= YOUR ASSIGNMENT =
Output the records in full, exactly as given.

════════════════

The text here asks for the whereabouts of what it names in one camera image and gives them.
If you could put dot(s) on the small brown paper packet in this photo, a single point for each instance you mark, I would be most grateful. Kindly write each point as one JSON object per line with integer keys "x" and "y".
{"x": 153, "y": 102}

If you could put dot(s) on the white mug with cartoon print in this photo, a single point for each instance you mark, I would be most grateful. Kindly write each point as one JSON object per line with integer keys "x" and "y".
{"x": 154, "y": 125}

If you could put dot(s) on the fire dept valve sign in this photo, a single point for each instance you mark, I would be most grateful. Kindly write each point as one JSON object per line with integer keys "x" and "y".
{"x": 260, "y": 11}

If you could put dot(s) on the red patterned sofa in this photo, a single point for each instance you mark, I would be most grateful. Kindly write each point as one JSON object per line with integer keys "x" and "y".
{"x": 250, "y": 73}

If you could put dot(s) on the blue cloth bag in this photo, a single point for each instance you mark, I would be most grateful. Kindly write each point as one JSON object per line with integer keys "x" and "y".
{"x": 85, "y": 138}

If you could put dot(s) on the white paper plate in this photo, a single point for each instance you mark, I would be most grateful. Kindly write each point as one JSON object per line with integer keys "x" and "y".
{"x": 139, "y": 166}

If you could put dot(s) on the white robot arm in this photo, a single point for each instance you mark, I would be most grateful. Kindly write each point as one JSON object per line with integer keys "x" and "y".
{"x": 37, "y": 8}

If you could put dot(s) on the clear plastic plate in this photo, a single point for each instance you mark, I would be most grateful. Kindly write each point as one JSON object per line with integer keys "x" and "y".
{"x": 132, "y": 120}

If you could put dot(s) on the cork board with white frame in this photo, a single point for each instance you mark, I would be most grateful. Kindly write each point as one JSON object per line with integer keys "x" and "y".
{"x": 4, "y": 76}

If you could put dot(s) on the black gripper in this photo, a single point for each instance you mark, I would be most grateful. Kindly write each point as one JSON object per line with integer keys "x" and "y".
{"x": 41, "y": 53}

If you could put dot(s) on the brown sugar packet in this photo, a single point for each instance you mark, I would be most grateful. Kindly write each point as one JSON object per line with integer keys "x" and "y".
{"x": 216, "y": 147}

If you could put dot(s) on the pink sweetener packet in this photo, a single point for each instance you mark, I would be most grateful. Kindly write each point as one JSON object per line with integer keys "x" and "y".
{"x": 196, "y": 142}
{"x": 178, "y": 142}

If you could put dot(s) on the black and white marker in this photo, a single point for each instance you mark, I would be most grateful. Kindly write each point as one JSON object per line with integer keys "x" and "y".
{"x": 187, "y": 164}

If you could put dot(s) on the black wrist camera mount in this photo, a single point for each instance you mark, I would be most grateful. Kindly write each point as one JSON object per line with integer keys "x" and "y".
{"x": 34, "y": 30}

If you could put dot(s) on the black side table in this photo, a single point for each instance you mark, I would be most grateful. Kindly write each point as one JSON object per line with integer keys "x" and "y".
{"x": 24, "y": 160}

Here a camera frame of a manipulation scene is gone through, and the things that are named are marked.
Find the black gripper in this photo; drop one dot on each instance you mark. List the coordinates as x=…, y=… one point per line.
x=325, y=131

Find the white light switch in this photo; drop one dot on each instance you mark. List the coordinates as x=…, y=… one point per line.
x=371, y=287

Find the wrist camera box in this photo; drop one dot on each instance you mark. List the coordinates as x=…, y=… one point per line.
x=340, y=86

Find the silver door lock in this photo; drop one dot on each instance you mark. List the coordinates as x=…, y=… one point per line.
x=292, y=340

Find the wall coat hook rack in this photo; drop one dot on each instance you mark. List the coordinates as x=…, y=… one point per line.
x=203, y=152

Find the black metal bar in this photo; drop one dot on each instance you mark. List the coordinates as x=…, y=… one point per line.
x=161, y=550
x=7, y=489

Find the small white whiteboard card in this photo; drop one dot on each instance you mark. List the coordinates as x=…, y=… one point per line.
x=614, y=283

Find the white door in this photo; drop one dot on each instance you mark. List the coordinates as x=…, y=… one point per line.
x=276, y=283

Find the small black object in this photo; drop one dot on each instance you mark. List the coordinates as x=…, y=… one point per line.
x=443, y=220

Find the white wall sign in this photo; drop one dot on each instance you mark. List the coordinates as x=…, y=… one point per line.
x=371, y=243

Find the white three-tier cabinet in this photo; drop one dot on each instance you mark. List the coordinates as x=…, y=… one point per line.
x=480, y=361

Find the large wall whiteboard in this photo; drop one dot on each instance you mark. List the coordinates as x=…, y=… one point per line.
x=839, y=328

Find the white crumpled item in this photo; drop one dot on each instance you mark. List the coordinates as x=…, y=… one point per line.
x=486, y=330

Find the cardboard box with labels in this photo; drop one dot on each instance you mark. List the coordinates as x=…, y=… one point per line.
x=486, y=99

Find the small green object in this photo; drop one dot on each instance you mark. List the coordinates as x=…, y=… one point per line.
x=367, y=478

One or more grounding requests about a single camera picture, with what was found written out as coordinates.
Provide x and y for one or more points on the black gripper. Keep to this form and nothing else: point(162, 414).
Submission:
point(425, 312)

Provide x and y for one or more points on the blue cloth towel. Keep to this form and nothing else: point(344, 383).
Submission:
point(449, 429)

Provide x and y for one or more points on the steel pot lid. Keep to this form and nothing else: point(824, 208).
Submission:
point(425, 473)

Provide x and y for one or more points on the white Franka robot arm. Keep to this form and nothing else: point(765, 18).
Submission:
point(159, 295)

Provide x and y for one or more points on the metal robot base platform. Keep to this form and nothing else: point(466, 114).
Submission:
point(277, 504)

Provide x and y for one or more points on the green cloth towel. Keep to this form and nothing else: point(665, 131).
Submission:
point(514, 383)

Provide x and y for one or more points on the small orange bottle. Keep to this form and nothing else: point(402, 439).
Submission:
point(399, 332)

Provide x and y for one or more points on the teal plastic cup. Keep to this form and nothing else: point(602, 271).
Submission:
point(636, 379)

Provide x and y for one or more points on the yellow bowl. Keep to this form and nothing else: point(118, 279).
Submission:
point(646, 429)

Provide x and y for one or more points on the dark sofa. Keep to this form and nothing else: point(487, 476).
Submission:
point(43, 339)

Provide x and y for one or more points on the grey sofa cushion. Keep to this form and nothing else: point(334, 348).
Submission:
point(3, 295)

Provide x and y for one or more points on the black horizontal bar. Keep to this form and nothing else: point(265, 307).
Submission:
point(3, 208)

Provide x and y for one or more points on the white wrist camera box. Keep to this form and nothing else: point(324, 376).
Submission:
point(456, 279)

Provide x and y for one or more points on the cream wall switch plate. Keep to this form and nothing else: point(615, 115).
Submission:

════════════════

= WRITTEN ANSWER =
The text here asks for the whereabouts of what it names in one camera image and gives them.
If you could put dot(s) on the small brown paper packet in this photo, a single point for each instance you mark, I would be most grateful. Kindly write each point as one JSON object per line with integer keys "x" and "y".
{"x": 153, "y": 102}

If you could put dot(s) on the white mug with cartoon print in this photo, a single point for each instance you mark, I would be most grateful. Kindly write each point as one JSON object per line with integer keys "x" and "y".
{"x": 154, "y": 125}

If you could put dot(s) on the fire dept valve sign in this photo, a single point for each instance you mark, I would be most grateful. Kindly write each point as one JSON object per line with integer keys "x" and "y".
{"x": 260, "y": 11}

If you could put dot(s) on the red patterned sofa in this photo, a single point for each instance you mark, I would be most grateful. Kindly write each point as one JSON object per line with integer keys "x" and "y".
{"x": 250, "y": 73}

If you could put dot(s) on the blue cloth bag in this photo, a single point for each instance you mark, I would be most grateful. Kindly write each point as one JSON object per line with integer keys "x" and "y".
{"x": 85, "y": 138}

If you could put dot(s) on the white paper plate in this photo, a single point for each instance you mark, I would be most grateful. Kindly write each point as one JSON object per line with integer keys "x" and "y".
{"x": 139, "y": 166}

If you could put dot(s) on the white robot arm in this photo, a single point for each instance you mark, I would be most grateful. Kindly write each point as one JSON object per line with integer keys "x" and "y".
{"x": 37, "y": 8}

If you could put dot(s) on the clear plastic plate in this photo, a single point for each instance you mark, I would be most grateful. Kindly write each point as one JSON object per line with integer keys "x" and "y".
{"x": 132, "y": 120}

If you could put dot(s) on the cork board with white frame in this photo, a single point for each instance you mark, I would be most grateful. Kindly write each point as one JSON object per line with integer keys "x" and "y".
{"x": 4, "y": 76}

If you could put dot(s) on the black gripper in this photo, a single point for each instance you mark, I would be most grateful. Kindly write each point as one JSON object per line with integer keys "x" and "y".
{"x": 41, "y": 53}

If you could put dot(s) on the brown sugar packet in this photo, a single point for each instance you mark, I would be most grateful. Kindly write each point as one JSON object per line with integer keys "x" and "y".
{"x": 216, "y": 147}

If you could put dot(s) on the pink sweetener packet in this photo, a single point for each instance you mark, I would be most grateful. Kindly write each point as one JSON object per line with integer keys "x" and "y".
{"x": 196, "y": 142}
{"x": 178, "y": 142}

If you could put dot(s) on the black and white marker in this photo, a single point for each instance you mark, I would be most grateful. Kindly write each point as one JSON object per line with integer keys "x" and "y".
{"x": 187, "y": 164}

If you could put dot(s) on the black wrist camera mount in this photo, a single point for each instance you mark, I would be most grateful. Kindly write each point as one JSON object per line with integer keys "x" and "y".
{"x": 34, "y": 30}

If you could put dot(s) on the black side table in this photo, a single point for each instance you mark, I would be most grateful. Kindly write each point as one JSON object per line with integer keys "x" and "y".
{"x": 24, "y": 160}

Here a camera frame of a manipulation scene is gone through, and the things that are named are marked.
Find the black gripper in this photo; drop one dot on each instance you mark. List the coordinates as x=…, y=… one point per line.
x=325, y=131

Find the white light switch in this photo; drop one dot on each instance you mark. List the coordinates as x=…, y=… one point per line.
x=371, y=287

Find the wrist camera box in this photo; drop one dot on each instance you mark. List the coordinates as x=…, y=… one point per line.
x=340, y=86

Find the silver door lock in this photo; drop one dot on each instance you mark. List the coordinates as x=…, y=… one point per line.
x=292, y=340

Find the wall coat hook rack in this photo; drop one dot on each instance you mark. List the coordinates as x=…, y=… one point per line.
x=203, y=152

Find the black metal bar in this photo; drop one dot on each instance you mark. List the coordinates as x=…, y=… one point per line.
x=161, y=550
x=7, y=489

Find the small white whiteboard card in this photo; drop one dot on each instance you mark. List the coordinates as x=…, y=… one point per line.
x=614, y=283

Find the white door in this photo; drop one dot on each instance you mark. List the coordinates as x=…, y=… one point per line.
x=276, y=283

Find the small black object in this photo; drop one dot on each instance you mark. List the coordinates as x=…, y=… one point per line.
x=443, y=220

Find the white wall sign in this photo; drop one dot on each instance you mark. List the coordinates as x=…, y=… one point per line.
x=371, y=243

Find the white three-tier cabinet in this photo; drop one dot on each instance you mark. List the coordinates as x=…, y=… one point per line.
x=480, y=361

Find the large wall whiteboard in this photo; drop one dot on each instance you mark. List the coordinates as x=…, y=… one point per line.
x=839, y=328

Find the white crumpled item in this photo; drop one dot on each instance you mark. List the coordinates as x=…, y=… one point per line.
x=486, y=330

Find the cardboard box with labels in this photo; drop one dot on each instance you mark. List the coordinates as x=…, y=… one point per line.
x=486, y=99

Find the small green object in this photo; drop one dot on each instance you mark. List the coordinates as x=…, y=… one point per line.
x=367, y=478

One or more grounding requests about a single camera picture, with what was found written out as coordinates.
Provide x and y for one or more points on the black gripper. Keep to this form and nothing else: point(162, 414).
Submission:
point(425, 312)

Provide x and y for one or more points on the blue cloth towel. Keep to this form and nothing else: point(344, 383).
Submission:
point(449, 429)

Provide x and y for one or more points on the steel pot lid. Keep to this form and nothing else: point(824, 208).
Submission:
point(425, 473)

Provide x and y for one or more points on the white Franka robot arm. Keep to this form and nothing else: point(765, 18).
Submission:
point(159, 295)

Provide x and y for one or more points on the metal robot base platform. Keep to this form and nothing else: point(466, 114).
Submission:
point(277, 504)

Provide x and y for one or more points on the green cloth towel. Keep to this form and nothing else: point(665, 131).
Submission:
point(514, 383)

Provide x and y for one or more points on the small orange bottle. Keep to this form and nothing else: point(402, 439).
Submission:
point(399, 332)

Provide x and y for one or more points on the teal plastic cup. Keep to this form and nothing else: point(602, 271).
Submission:
point(636, 379)

Provide x and y for one or more points on the yellow bowl. Keep to this form and nothing else: point(118, 279).
Submission:
point(646, 429)

Provide x and y for one or more points on the dark sofa. Keep to this form and nothing else: point(487, 476).
Submission:
point(43, 339)

Provide x and y for one or more points on the grey sofa cushion. Keep to this form and nothing else: point(334, 348).
Submission:
point(3, 295)

Provide x and y for one or more points on the black horizontal bar. Keep to this form and nothing else: point(265, 307).
Submission:
point(3, 208)

Provide x and y for one or more points on the white wrist camera box. Keep to this form and nothing else: point(324, 376).
Submission:
point(456, 279)

Provide x and y for one or more points on the cream wall switch plate. Keep to this form and nothing else: point(615, 115).
Submission:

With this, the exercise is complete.